In focusing on the reality of Kazem's torture, the team of Anthony. McElwee and Negroponte doesn't simply present scene after scene of tearful recollections. Instead, the directors rely on a rather commonplace scene in a dentist's office to evoke some of the horror of Kazem's persecution at the hands of the Shah's secret police. While Kazem lies prostrate in a dentist chair (a scene itself reminiscent of Marathon Man), the camera focuses on the dentist as he lights a match and uses it to sterilize a dental implement. The camera lingers on the match, and suddenly the memory of Kazem's early encounters with matches makes an ugly intrusion.
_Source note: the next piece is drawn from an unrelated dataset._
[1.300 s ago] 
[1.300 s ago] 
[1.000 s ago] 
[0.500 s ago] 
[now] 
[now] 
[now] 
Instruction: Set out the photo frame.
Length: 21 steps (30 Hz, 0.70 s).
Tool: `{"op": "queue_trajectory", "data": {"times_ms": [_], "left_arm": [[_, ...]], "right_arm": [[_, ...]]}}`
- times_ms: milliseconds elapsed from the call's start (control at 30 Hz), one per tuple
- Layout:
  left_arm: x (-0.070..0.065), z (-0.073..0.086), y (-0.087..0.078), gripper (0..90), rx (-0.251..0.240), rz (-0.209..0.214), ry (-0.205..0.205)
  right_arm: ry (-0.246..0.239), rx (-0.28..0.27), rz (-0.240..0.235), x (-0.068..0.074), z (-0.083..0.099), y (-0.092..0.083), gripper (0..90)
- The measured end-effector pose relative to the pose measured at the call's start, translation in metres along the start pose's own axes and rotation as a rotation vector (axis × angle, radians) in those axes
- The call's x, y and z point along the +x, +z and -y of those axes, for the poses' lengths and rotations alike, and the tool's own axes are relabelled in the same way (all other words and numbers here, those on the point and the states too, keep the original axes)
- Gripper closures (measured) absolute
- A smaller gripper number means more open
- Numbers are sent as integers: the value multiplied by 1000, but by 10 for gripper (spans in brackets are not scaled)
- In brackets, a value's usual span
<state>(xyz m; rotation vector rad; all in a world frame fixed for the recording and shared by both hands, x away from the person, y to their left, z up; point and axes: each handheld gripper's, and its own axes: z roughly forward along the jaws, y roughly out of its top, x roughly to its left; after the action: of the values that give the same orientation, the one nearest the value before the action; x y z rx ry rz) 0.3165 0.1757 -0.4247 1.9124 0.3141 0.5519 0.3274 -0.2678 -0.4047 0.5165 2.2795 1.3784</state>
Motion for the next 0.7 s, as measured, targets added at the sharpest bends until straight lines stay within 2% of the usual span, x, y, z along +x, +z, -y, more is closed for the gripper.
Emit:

Unfortunately, despite its technical excellence and unique social and political perspective. Resident Exile was overlooked by the sponsors at the Public Broadcasting System (PBS). The production--originally slated to be shown nationally on PBS's Nonfiction Television series--was subsequently cancelled. Only the persistence of these local filmmakers and the Off the Wall Cinema have enabled the film to make its world premiere here in Boston. Of course, in deference to the PBS network one might point to the very real possibility that many zealous Americans might have been outraged by a program that concerned itself with the plight of one Iranian much to the exclusion of the American hostages, but the film's singular focus, its preoccupation with the trials of Kazem Ala, is its very strength. Unwilling to provide a simple reiteration of the revolution and the seizure of the American embassy, the directors instead trace further back in time to concentrate on one individual and the circumstance leading up to his torture, circumstances that inspired the Iranian people to overrun the American embassy and take American hostages. The perspective is unique and (as PBS anticipated) provocative. But despite efforts by PBS, at least, the film has surfaced, and if the film itself is a triumph, the fact that it is now being shown is even more significant. Resident Exile signifies the victory of both dramatic content and free expression. It is a victory that begs to be seen and shared.